# Ramification and reduction

Let $$K$$ a local field ($$K$$ finit extension of $$\mathbb{Q}_p$$), $$\mathcal{O}_K$$ the integer of $$K$$ and $$k$$ the residue field of $$\mathcal{O}_K$$.

Let $$\psi:\mathbb{P}^1_K\to\mathbb{P}^1_K$$ a finit separable morphism, $$\widetilde{\psi}=\Psi:\mathbb{P}^1_{\mathcal{O}_K}\to\mathbb{P}^1_{\mathcal{O}_K}$$ a model of $$\psi$$ that is $$\Psi$$ is the extension of scalar of $$\psi$$ ie $$\Psi=\psi\times_{\mathcal{O}_K}\text{Id}_K$$. $$\require{AMScd} \begin{CD} \mathbb{P}^1_K @>{\psi}>> \mathbb{P}^1_K\\ @VV{\alpha}V @VVV \\ \mathbb{P}^1_{\mathcal{O}_K} @>{\Psi}>> \mathbb{P}^1_{\mathcal{O}_K} \end{CD}$$ Let $$\overline{\Psi}=\Psi\times_{\mathcal{O}_K}\text{Id}_k$$ the reduction of $$\Psi$$. $$\require{AMScd} \begin{CD} \mathbb{P}^1_k @>{\overline{\Psi}}>> \mathbb{P}^1_k\\ @VV{i}V @VVV \\ \mathbb{P}^1_{\mathcal{O}_K} @>{\Psi}>> \mathbb{P}^1_{\mathcal{O}_K} \end{CD}$$

If the branching points (ie ramification points) $$P_1,\ldots,P_n$$ of $$\psi$$ are $$K$$-rationnals, as $$\mathbb{P}^1_{\mathcal{O}_K}(\mathcal{O}_K)=\mathbb{P}^1_K(K)$$ (by mutliplication of denominators) one can take their reductions $$\overline{P_1},\ldots,\overline{P_n}\in\mathbb{P}^1_k(k)$$.
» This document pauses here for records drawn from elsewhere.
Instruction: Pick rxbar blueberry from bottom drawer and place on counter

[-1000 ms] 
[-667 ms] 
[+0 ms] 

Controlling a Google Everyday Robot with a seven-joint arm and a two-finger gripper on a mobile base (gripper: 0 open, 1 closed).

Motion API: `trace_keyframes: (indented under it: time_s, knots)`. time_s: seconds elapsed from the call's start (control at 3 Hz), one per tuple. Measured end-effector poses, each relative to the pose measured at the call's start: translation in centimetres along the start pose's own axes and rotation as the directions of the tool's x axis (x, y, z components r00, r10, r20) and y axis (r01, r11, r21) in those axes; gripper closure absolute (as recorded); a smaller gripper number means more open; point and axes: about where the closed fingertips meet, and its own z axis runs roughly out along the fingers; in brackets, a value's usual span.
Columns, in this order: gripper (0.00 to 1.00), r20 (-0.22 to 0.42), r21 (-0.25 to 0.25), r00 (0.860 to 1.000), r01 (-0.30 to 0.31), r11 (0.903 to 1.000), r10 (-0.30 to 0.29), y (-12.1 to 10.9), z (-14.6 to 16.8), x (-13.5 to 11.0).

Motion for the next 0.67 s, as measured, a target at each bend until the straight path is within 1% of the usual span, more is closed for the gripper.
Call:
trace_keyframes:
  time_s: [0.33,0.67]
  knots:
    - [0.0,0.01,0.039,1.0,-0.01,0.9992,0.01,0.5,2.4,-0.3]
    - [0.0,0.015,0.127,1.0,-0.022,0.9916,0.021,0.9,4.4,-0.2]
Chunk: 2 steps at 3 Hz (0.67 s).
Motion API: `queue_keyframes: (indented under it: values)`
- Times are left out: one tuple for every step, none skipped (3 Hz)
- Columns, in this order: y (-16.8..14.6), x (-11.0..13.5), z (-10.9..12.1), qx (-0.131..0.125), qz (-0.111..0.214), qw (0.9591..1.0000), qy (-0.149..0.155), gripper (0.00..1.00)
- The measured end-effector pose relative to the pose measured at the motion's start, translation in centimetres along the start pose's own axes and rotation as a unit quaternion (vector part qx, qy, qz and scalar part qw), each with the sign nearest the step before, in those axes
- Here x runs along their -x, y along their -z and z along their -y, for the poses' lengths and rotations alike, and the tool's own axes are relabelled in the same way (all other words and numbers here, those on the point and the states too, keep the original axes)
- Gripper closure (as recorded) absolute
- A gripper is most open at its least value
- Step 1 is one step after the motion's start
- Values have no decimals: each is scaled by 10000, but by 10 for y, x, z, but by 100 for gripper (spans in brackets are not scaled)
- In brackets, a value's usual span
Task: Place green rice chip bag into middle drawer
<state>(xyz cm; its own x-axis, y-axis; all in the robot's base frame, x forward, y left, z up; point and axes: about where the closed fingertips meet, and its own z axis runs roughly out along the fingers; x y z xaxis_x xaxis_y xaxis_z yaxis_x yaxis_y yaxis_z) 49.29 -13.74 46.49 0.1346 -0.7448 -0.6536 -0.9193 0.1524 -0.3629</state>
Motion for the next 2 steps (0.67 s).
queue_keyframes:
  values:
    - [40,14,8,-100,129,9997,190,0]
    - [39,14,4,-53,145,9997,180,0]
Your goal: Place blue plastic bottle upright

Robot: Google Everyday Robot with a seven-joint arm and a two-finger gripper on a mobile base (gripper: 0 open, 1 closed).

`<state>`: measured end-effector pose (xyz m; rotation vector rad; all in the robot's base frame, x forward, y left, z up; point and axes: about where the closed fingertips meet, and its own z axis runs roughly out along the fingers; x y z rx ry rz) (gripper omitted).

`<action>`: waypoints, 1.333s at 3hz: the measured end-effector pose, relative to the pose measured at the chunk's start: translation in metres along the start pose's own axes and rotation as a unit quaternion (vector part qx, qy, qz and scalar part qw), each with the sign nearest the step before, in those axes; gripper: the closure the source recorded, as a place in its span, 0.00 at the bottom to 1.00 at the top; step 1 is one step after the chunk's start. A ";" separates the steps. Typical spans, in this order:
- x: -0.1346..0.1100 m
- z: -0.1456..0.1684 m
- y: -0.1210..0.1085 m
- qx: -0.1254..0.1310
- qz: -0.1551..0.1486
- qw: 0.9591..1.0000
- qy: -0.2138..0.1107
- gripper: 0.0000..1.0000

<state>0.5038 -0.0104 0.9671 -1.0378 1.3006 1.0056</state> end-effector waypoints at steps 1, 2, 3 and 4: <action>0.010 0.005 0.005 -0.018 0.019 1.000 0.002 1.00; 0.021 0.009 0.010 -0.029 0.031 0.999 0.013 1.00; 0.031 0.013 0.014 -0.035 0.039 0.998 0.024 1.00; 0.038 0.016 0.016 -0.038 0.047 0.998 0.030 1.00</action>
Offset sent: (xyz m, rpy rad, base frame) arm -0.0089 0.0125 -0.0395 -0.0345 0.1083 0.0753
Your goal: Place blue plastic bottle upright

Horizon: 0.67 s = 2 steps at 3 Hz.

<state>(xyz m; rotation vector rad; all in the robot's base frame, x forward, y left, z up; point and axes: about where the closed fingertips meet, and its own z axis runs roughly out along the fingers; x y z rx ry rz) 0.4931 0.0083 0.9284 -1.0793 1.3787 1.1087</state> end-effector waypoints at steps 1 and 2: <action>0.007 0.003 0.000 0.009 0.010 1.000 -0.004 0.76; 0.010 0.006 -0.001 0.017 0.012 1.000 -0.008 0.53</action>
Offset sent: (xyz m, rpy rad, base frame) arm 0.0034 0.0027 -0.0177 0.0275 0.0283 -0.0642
Question: I'd like to prove that if the ramification indices of the $$P_i$$ are resp. $$e_i$$, they are the same for the $$\overline{P_i}$$ and if there are coalescence'' then the ramification indices of the resulting ramification point $$\overline{Q}$$ is the sum of the indices $$e_i$$ for which $$\overline{P_i}=\overline{Q}$$. I don't have the beginning of an explanation of that, if it's true...

I guess that we shouldn't have wild ramification so the sums of $$e_i$$ of point that collapse in the same point shouldn't be nul in $$k$$.

I guess that a general reference for that is SGA1 (Exposé X) but for the moment it's to difficult for me... If someone has a simpler reference for my specific case I'l take it! Thanks!

If you find this question to easy for mathoverflow feel free to answer here in mathstackexchange and tell me in a comment.

In your setting, you can just do everything concretely using the derivative.

The correct statement is for $$\overline{Q}$$ in $$\mathbb P^1_k$$, $$e(\overline{Q}) + \operatorname{swan}(\overline{Q}) = 1 + \sum_{\substack{ i \in \{1,\dots n \} \\ \overline{P}_i = \overline{Q} }} (e_i - 1).$$

This is under your assumptions except that we need to assume $$\overline{\Psi}$$ is separable.

To prove this, first we can assume by a change of variables that $$\overline{\Psi}(\overline{Q}) \neq \infty$$. Then express $$\widetilde{\psi}$$ as a rational function $$f$$ in $$\mathbb Z_p[X]$$, without a pole at $$\overline{Q}$$, and thus without a pole at any of the $$P_i$$ that reduce to $$Q$$. Now consider its derivative $$\frac{df}{dx}$$.

In characteristic zero, this function vanishes exactly at the ramification points $$P_1,\dots, P_n$$, and its order of vanishing at $$P_i$$ is $$e_i-1$$.

In characteristic $$p$$, its order of vanishing at a point is $$e$$ plus the Swan conductor minus $$1$$.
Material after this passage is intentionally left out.